■ **Data segment**:
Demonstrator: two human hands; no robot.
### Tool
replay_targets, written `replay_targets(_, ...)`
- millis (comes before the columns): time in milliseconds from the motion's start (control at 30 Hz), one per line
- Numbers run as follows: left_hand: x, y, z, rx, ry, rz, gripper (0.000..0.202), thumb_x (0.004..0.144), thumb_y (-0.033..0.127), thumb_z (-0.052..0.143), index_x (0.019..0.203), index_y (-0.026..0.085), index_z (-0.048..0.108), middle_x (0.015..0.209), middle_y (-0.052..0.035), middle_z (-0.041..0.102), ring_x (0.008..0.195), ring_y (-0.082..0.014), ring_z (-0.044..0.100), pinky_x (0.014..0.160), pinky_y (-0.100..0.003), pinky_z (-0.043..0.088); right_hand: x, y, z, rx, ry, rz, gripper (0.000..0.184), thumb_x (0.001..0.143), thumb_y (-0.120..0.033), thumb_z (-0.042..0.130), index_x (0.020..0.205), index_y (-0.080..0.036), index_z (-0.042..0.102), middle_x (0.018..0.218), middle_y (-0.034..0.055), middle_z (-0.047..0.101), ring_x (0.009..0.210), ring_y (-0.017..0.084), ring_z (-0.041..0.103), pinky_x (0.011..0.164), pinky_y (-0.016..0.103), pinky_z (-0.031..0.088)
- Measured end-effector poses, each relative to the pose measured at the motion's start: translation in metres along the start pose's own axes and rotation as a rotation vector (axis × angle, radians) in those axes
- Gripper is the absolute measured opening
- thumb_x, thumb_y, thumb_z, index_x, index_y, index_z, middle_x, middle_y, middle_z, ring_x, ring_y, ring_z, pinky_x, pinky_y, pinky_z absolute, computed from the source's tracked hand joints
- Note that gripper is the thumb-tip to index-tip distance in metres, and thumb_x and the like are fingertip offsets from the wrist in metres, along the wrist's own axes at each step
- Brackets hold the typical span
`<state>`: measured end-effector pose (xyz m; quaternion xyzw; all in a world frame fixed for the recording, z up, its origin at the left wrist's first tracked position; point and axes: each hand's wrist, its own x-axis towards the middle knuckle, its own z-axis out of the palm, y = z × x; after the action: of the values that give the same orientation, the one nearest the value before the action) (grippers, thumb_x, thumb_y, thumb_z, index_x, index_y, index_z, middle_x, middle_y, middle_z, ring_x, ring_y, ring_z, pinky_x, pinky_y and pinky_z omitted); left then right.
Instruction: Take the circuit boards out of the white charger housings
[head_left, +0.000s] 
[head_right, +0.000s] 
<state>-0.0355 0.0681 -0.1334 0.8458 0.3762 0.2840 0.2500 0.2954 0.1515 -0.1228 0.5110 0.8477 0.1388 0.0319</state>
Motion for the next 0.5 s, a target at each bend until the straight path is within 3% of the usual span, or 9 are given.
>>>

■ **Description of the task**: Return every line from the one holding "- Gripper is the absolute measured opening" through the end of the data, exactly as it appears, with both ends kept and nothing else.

■ **Solution to this task**:
- Gripper is the absolute measured opening
- thumb_x, thumb_y, thumb_z, index_x, index_y, index_z, middle_x, middle_y, middle_z, ring_x, ring_y, ring_z, pinky_x, pinky_y, pinky_z absolute, computed from the source's tracked hand joints
- Note that gripper is the thumb-tip to index-tip distance in metres, and thumb_x and the like are fingertip offsets from the wrist in metres, along the wrist's own axes at each step
- Brackets hold the typical span
`<state>`: measured end-effector pose (xyz m; quaternion xyzw; all in a world frame fixed for the recording, z up, its origin at the left wrist's first tracked position; point and axes: each hand's wrist, its own x-axis towards the middle knuckle, its own z-axis out of the palm, y = z × x; after the action: of the values that give the same orientation, the one nearest the value before the action) (grippers, thumb_x, thumb_y, thumb_z, index_x, index_y, index_z, middle_x, middle_y, middle_z, ring_x, ring_y, ring_z, pinky_x, pinky_y and pinky_z omitted); left then right.
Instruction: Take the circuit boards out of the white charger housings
[head_left, +0.000s] 
[head_right, +0.000s] 
<state>-0.0355 0.0681 -0.1334 0.8458 0.3762 0.2840 0.2500 0.2954 0.1515 -0.1228 0.5110 0.8477 0.1388 0.0319</state>
Motion for the next 0.5 s, a target at each bend until the straight path is within 3% of the usual span, or 9 are given.
>>>

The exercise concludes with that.